From the first line to the last, copy the listing exactly and omit the images.

═════ Data

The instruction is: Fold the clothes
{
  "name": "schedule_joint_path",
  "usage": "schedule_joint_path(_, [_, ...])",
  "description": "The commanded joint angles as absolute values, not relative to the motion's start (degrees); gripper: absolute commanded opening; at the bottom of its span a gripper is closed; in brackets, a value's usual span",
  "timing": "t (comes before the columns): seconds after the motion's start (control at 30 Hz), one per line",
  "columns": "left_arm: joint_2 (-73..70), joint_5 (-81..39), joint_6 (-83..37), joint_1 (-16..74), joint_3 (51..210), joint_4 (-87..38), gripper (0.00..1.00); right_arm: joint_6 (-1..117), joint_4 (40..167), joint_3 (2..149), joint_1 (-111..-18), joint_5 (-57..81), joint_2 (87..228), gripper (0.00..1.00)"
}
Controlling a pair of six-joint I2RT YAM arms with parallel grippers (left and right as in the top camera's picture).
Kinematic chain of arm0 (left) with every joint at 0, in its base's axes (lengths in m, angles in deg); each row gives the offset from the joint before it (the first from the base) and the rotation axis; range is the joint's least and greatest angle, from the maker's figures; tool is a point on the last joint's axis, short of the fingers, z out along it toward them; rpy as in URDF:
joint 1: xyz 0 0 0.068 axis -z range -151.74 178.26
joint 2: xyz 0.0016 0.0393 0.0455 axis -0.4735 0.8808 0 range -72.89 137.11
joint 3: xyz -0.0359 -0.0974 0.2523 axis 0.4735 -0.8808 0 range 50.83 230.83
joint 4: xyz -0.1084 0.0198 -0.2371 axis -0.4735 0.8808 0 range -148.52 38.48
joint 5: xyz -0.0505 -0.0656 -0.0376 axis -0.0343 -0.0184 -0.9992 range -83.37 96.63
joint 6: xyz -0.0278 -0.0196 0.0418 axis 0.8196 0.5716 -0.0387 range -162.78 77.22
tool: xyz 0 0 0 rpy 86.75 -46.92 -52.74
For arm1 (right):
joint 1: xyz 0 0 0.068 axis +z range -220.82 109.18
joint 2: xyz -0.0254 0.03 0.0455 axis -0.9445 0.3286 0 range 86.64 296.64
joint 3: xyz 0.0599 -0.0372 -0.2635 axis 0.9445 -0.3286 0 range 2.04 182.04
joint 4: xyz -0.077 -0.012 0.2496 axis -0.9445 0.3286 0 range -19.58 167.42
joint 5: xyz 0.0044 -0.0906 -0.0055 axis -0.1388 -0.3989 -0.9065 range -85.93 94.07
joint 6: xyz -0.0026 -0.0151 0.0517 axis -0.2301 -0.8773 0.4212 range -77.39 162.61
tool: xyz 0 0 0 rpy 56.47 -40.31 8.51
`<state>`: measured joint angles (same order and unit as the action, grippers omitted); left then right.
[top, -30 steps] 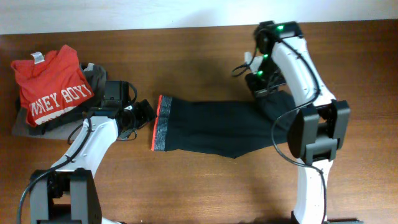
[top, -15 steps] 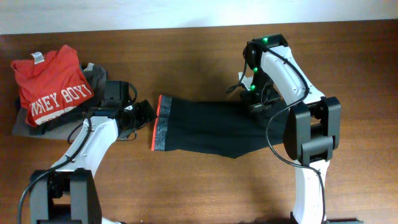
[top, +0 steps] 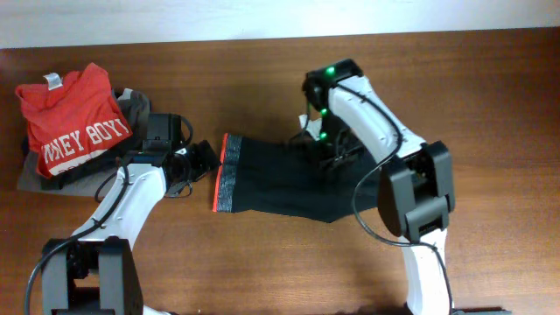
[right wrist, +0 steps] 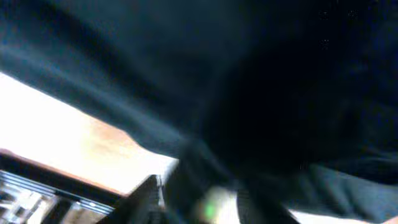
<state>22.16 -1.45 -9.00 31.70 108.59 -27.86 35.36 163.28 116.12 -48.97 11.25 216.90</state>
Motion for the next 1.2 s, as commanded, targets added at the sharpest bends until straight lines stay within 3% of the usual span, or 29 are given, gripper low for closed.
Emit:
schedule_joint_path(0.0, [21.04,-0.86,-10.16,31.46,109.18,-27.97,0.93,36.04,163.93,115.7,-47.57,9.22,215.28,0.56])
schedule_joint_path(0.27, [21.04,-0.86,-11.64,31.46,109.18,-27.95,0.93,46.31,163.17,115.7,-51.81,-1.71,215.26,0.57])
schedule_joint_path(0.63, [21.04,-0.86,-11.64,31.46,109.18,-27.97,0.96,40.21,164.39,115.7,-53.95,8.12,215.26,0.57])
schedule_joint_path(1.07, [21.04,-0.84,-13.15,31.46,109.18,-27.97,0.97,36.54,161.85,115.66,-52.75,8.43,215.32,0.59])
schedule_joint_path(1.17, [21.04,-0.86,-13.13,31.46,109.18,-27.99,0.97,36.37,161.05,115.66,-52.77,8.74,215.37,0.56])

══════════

Solution:
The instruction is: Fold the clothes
{
  "name": "schedule_joint_path",
  "usage": "schedule_joint_path(_, [_, ...])",
  "description": "The commanded joint angles as absolute values, not relative to the motion's start (degrees); gripper: absolute commanded opening; at the bottom of its span a gripper is closed; in brackets, a value's usual span",
  "timing": "t (comes before the columns): seconds after the motion's start (control at 30 Hz), one per line",
  "columns": "left_arm: joint_2 (-73..70), joint_5 (-81..39), joint_6 (-83..37), joint_1 (-16..74), joint_3 (51..210), joint_4 (-87..38), gripper (0.00..1.00); right_arm: joint_6 (-1..117), joint_4 (40..167), joint_3 (2..149), joint_1 (-111..-18), joint_5 (-57..81), joint_2 (87..228), gripper (0.00..1.00)"
}
Controlling a pair of six-joint I2RT YAM arms with parallel grippers (left and right as in the top camera's picture).
Kinematic chain of arm0 (left) with every joint at 0, in its base's axes (lengths in m, angles in deg); each row gives the offset from the joint before it (the first from the base) and the rotation axis; range is the joint's least and greatest angle, from the maker's figures; tool is a point on the last joint's axis, short of the fingers, z out along it toward them; rpy as in URDF:
joint 1: xyz 0 0 0.068 axis -z range -151.74 178.26
joint 2: xyz 0.0016 0.0393 0.0455 axis -0.4735 0.8808 0 range -72.89 137.11
joint 3: xyz -0.0359 -0.0974 0.2523 axis 0.4735 -0.8808 0 range 50.83 230.83
joint 4: xyz -0.1084 0.0198 -0.2371 axis -0.4735 0.8808 0 range -148.52 38.48
joint 5: xyz -0.0505 -0.0656 -0.0376 axis -0.0343 -0.0184 -0.9992 range -83.37 96.63
joint 6: xyz -0.0278 -0.0196 0.0418 axis 0.8196 0.5716 -0.0387 range -162.78 77.22
tool: xyz 0 0 0 rpy 86.75 -46.92 -52.74
For arm1 (right):
joint 1: xyz 0 0 0.068 axis +z range -220.82 109.18
joint 2: xyz -0.0254 0.03 0.0455 axis -0.9445 0.3286 0 range 86.64 296.64
joint 3: xyz 0.0599 -0.0372 -0.2635 axis 0.9445 -0.3286 0 range 2.04 182.04
joint 4: xyz -0.077 -0.012 0.2496 axis -0.9445 0.3286 0 range -19.58 167.42
joint 5: xyz 0.0044 -0.0906 -0.0055 axis -0.1388 -0.3989 -0.9065 range -85.93 94.07
joint 6: xyz -0.0026 -0.0151 0.0517 axis -0.2301 -0.8773 0.4212 range -77.39 162.61
tool: xyz 0 0 0 rpy 56.47 -40.31 8.51
`<state>`: measured joint angles (same order and unit as the action, grippers omitted); left then right.
[top, -30 steps] 
[top, -15 steps] 
[top, +0 steps] 
[right wrist, +0 steps] 
<state>22.16 -1.45 -9.00 31.70 108.59 -27.86 35.36 163.28 116.12 -48.97 11.25 216.90</state>
Motion for the next 1.2 s, as commanded, targets added at the sharpest bends until straight lines stay within 3% of the usual span, or 29 are given, gripper low for closed.
Emit:
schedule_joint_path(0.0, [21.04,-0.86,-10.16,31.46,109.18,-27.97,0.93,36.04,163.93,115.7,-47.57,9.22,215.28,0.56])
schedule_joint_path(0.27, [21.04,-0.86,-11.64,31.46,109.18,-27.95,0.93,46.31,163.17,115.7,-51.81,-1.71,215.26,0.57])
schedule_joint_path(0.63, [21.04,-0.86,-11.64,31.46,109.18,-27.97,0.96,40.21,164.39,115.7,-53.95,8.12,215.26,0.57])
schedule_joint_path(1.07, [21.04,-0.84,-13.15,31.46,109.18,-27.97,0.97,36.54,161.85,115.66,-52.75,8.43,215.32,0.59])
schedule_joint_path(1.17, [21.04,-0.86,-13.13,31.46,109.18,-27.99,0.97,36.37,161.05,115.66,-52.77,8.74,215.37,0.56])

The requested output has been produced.